3b more exchange and transport systems

the basis of digestion

digestion is where large biological molecules (like starch and proteins) are broken down into smaller molecules (glucose and amino acids) to be absorbed. this is because they can’t fit through cell membranes

they are digested by digestive enzymes

amylase and the digestion og carbohydrates

amylase is a digestive enzyme that catalyses the hydrolysis reaction that breaks down gylcosidic bonds in starch to turn it into maltose

amylase is produced by the salivary glands and the pancreas, releasing amylase into the mouth and small intestine

membrane-bound disaccharidases

these are enzymes attached to the cell membranes of epithelial cells lining the ileum (end of small intestine). they break down disaccharides into monosaccharides

the digestion of lipids

lipase is a digestive enzyme that catalyses the brakdown of lipids into monoglycerides and fatty acids by hydrolysing the ester bonds.

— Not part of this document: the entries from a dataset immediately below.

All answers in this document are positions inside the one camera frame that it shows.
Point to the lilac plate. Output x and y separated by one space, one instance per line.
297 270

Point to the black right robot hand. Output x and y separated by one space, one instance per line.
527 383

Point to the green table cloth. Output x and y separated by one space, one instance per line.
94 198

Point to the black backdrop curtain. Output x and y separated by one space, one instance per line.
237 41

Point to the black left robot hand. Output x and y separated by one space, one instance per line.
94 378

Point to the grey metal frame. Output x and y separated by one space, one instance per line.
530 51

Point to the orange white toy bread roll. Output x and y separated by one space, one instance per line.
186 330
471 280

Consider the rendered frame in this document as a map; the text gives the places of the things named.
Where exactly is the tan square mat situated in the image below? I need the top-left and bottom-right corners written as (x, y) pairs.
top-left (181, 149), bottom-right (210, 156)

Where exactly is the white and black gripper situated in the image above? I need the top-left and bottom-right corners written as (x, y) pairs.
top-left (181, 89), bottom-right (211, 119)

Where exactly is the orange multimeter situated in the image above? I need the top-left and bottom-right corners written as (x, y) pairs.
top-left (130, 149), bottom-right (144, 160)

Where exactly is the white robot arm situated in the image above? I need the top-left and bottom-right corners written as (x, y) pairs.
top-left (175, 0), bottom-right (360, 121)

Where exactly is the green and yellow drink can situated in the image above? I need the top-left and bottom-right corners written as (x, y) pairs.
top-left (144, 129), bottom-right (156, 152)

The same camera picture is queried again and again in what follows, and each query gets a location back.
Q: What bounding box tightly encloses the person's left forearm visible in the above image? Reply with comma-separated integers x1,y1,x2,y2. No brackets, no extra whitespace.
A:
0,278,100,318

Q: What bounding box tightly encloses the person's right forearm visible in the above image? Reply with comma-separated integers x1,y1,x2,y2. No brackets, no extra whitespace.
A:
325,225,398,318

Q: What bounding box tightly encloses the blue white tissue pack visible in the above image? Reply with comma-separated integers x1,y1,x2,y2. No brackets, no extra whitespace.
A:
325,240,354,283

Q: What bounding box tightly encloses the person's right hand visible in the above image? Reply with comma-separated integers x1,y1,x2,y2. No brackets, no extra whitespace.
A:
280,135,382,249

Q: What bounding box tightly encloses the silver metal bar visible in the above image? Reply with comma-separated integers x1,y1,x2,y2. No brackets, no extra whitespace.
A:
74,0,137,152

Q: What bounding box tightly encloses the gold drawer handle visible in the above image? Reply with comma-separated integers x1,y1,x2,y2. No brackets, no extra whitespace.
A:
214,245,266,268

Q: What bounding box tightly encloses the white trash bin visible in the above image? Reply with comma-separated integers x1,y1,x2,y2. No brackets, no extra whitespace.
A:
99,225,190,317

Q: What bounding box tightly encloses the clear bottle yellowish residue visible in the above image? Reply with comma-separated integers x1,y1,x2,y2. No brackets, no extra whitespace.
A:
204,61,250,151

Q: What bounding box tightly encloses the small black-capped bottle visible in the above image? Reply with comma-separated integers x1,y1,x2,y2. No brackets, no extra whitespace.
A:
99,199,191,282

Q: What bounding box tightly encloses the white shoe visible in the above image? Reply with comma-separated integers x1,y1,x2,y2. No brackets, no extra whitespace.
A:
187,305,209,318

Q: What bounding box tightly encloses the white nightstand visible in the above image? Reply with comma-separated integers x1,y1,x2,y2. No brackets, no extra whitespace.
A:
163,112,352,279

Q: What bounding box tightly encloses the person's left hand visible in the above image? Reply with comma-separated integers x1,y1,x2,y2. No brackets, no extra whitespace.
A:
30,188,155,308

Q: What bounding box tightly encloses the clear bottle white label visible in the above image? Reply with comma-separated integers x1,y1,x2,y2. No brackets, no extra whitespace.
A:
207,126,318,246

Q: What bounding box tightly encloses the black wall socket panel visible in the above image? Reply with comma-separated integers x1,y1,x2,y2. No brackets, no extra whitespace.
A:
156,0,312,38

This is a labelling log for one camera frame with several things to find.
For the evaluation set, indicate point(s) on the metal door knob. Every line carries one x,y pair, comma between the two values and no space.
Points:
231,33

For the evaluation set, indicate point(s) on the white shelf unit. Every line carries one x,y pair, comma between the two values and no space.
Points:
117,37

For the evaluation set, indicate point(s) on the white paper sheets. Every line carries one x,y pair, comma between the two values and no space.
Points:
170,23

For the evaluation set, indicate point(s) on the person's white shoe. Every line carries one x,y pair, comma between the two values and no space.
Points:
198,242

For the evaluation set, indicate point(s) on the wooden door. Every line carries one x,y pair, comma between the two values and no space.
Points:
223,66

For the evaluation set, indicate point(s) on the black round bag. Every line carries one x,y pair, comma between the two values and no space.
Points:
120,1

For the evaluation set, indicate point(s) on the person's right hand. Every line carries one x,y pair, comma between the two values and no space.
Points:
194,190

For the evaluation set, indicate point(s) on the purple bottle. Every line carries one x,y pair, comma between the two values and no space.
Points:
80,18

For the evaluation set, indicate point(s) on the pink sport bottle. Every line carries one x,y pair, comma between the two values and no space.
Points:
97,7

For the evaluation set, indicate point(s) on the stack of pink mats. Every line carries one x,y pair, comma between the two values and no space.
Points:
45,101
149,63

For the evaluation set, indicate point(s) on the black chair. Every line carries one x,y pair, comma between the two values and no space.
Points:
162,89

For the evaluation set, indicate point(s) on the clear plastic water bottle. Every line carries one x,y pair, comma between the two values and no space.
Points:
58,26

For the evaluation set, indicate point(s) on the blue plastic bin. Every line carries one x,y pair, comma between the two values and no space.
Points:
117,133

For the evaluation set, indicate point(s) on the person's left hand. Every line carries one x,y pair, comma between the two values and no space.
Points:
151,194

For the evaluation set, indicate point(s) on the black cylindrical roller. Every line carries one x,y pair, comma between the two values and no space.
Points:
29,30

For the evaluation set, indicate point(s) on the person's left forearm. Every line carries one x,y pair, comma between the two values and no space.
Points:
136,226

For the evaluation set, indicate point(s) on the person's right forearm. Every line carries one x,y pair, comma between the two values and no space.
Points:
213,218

lipase is made in the pancreas and released into the small intestine

bile salts emulsify lipids (they cause them to form small droplets). they are not enzymes, but they increase the surface area of lipids so lipase works more efficiently. they are found in the liver

after the lipid has been broken down, the products stick to the bile salt, they form small micelles which increase absorption

the digestion of proteins

endopeptidases hydrolyse peptide bonds within a protein and exopeptidases hydrolyses peptide bonds on either end of a protein. they only remove single amino acids

dipeptidases work specifically on dipeptides. they are usually found on the cell membrane of epithelial cells in the small intestine

monosaccharide absorption

glucose is absorbed by active transport by a co-transporter. galactose also uses this same co-transporter

fructose is absorbed by facilitated diffusion by another transporter protein

monoglyceride and fatty acid absorption

micelles move monoglycerides and fatty acids to the epithelium. micelles are constantly breaking up and reforming, meaning they can ‘release’ monoglycerides and fatty acids, allowing them to be absorbed

since they are lipid-soluble, they diffuse directly across the cell membrane

amino acid absorption

amino acids are absorbed by co-transport. sodium ions are actively transported out of the epithelial cells of the ileum into the blood, creating a sodium ion concentration gradient. sodium ions then diffuse from the lumen of the ileum back into the epithelial cells with a co-transporter, alongside the amino acids.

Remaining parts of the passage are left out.